=== WHAT NEEDS TO BE DONE ===
Which lines below contain the word "wrist"? Copy each one.
● ● ●
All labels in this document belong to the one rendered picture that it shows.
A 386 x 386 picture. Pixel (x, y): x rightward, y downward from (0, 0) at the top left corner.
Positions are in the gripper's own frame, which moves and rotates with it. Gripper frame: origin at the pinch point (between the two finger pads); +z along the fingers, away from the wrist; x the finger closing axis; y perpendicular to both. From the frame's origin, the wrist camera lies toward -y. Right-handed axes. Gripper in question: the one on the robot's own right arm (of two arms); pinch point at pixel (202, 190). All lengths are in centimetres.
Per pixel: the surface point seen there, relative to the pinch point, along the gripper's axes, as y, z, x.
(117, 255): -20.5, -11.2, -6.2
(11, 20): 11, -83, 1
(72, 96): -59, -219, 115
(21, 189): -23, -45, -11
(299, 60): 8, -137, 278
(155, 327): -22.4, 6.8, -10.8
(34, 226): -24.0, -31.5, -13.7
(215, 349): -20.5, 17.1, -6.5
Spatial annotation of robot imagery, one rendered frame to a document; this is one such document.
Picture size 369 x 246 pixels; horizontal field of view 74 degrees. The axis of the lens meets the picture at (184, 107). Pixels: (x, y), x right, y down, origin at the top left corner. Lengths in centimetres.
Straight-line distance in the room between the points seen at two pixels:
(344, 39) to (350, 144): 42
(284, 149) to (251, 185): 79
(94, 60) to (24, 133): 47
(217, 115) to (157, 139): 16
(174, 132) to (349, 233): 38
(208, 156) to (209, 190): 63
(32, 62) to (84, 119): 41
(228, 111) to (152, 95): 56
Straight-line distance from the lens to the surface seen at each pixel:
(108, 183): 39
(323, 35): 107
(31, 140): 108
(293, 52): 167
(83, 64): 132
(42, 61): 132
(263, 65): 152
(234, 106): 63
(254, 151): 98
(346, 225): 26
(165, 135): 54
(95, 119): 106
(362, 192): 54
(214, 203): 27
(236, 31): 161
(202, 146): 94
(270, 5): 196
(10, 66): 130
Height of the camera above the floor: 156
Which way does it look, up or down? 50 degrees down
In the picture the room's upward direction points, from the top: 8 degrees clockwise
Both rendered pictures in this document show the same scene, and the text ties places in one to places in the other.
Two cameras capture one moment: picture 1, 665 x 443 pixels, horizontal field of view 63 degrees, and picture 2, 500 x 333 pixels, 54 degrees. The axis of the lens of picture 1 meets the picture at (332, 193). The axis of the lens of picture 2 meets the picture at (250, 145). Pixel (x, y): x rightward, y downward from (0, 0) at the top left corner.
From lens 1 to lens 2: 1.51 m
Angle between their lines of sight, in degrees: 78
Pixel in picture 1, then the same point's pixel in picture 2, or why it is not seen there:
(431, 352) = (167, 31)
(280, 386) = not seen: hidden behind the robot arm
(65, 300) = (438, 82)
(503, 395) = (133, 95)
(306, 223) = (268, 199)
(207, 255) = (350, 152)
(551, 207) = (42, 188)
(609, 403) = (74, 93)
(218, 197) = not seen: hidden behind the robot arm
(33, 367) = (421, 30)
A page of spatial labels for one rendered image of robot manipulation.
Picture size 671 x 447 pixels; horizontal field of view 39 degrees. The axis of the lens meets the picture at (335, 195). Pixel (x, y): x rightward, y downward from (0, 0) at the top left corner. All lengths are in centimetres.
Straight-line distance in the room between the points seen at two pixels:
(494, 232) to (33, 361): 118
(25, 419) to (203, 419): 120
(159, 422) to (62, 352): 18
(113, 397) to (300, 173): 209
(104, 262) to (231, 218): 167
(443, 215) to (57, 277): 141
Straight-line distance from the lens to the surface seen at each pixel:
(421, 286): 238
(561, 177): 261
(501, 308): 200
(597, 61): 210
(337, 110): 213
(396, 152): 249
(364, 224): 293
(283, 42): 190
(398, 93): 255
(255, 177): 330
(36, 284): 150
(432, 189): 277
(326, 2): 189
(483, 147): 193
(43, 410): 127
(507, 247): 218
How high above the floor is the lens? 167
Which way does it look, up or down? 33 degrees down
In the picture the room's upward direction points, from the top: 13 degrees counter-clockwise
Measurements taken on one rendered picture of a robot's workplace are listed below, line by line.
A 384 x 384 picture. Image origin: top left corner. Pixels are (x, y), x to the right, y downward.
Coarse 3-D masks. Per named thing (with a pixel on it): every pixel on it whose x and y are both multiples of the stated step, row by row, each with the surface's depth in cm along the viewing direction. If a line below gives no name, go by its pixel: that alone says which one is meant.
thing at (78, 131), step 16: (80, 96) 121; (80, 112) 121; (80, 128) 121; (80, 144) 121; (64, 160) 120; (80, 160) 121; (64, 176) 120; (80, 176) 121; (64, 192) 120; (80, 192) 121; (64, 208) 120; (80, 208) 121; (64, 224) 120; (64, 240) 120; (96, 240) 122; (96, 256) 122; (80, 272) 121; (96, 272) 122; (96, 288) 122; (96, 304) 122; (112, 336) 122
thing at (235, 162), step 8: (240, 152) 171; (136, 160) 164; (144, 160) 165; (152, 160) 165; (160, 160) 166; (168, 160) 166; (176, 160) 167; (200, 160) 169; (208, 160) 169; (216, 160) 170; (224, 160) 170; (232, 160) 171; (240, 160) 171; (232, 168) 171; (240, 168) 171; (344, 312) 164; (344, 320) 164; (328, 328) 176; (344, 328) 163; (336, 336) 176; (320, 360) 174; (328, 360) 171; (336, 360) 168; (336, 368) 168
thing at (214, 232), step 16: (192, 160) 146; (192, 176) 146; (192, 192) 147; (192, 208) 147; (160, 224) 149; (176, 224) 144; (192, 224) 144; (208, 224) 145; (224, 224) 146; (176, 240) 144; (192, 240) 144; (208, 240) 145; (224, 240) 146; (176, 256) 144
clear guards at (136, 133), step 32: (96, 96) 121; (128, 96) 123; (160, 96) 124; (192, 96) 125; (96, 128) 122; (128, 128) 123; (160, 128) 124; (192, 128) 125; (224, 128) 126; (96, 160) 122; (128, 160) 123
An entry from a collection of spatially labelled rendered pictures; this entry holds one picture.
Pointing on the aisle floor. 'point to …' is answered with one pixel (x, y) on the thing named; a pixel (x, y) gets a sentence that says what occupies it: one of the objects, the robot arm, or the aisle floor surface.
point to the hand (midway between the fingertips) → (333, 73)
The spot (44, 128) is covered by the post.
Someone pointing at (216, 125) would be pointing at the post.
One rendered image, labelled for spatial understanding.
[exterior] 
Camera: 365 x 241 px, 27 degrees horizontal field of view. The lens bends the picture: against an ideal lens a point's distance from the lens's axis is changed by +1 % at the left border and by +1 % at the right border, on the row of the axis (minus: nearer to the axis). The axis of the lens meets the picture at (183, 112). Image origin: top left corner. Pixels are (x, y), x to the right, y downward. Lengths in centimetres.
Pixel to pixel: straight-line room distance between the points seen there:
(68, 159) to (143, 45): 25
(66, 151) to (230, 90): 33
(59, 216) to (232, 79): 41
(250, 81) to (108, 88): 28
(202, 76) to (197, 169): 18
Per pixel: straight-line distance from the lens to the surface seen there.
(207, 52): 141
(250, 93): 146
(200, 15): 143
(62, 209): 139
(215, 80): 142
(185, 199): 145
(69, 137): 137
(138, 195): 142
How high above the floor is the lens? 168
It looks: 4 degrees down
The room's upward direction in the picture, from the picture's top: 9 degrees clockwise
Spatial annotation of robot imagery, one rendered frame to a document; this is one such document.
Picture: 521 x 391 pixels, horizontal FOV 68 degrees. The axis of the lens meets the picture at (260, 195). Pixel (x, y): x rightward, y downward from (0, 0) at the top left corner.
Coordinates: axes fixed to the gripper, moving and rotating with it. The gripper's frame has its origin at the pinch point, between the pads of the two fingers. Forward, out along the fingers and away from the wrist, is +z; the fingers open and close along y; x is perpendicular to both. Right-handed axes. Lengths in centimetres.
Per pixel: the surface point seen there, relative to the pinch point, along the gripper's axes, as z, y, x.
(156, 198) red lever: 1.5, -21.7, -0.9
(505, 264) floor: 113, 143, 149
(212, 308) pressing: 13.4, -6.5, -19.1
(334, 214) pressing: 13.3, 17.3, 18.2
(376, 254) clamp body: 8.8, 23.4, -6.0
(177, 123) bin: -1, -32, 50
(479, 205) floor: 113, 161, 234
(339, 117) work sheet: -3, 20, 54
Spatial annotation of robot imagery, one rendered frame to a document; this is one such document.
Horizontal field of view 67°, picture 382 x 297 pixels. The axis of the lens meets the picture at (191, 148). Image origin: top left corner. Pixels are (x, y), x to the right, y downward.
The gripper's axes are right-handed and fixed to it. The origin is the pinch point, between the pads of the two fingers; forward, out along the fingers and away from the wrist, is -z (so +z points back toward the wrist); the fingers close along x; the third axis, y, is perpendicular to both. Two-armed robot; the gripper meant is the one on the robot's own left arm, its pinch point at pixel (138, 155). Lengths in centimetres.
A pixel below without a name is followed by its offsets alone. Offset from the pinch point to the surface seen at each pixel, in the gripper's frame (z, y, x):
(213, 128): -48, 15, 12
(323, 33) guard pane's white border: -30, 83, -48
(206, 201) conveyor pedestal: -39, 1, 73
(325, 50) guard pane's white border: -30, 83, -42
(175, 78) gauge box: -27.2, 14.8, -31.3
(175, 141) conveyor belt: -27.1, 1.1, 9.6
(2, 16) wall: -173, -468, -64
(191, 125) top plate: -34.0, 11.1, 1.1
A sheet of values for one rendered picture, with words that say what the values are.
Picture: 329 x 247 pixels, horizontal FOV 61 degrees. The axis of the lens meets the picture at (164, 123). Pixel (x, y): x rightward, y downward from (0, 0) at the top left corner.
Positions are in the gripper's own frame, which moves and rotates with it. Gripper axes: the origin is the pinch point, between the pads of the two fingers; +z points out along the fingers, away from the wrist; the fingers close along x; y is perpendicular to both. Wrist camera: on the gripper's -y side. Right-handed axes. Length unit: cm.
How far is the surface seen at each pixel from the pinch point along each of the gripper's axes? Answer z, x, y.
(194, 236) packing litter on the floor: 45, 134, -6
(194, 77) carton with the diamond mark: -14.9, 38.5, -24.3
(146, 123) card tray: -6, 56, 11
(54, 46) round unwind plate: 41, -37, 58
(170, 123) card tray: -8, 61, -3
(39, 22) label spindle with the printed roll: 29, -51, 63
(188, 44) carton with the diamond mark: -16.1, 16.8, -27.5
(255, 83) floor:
● ● ●
=== RESPONSE ===
Positions are in the gripper's own frame, which moves and rotates with it. Gripper frame: origin at the pinch point (between the two finger pads); +z along the fingers, away from the wrist; x the finger closing axis; y perpendicular to both. From the frame's origin, the wrist camera lies toward -y. Right-handed axes. Gripper in question: the one on the robot's own right arm (of two arms); pinch point at pixel (202, 190). All lengths are in centimetres.
Coordinates: axes fixed to the gripper, moving and rotating with it. The gripper's frame has its origin at the pinch point, between the pads of the two fingers. Forward, out along the fingers and away from the wrist, is +z; the fingers open and close along y; x is perpendicular to both. Right-handed axes. Lengths in centimetres.
The gripper's axes are right-handed and fixed to it. The origin is the pinch point, between the pads of the two fingers; forward, out along the fingers and away from the wrist, is -z (so +z points back toward the wrist); the fingers close along x; the third axis, y, is perpendicular to both. Two-armed robot; the gripper meant is the one on the robot's own left arm, its pinch point at pixel (138, 155). Lengths in centimetres.
Positions are in the gripper's own frame, which moves and rotates with it. Gripper axes: the origin is the pinch point, between the pads of the two fingers; +z points out along the fingers, away from the wrist; the fingers close along x; y is perpendicular to both. Wrist camera: on the gripper's -y side. Right-handed axes. Length unit: cm.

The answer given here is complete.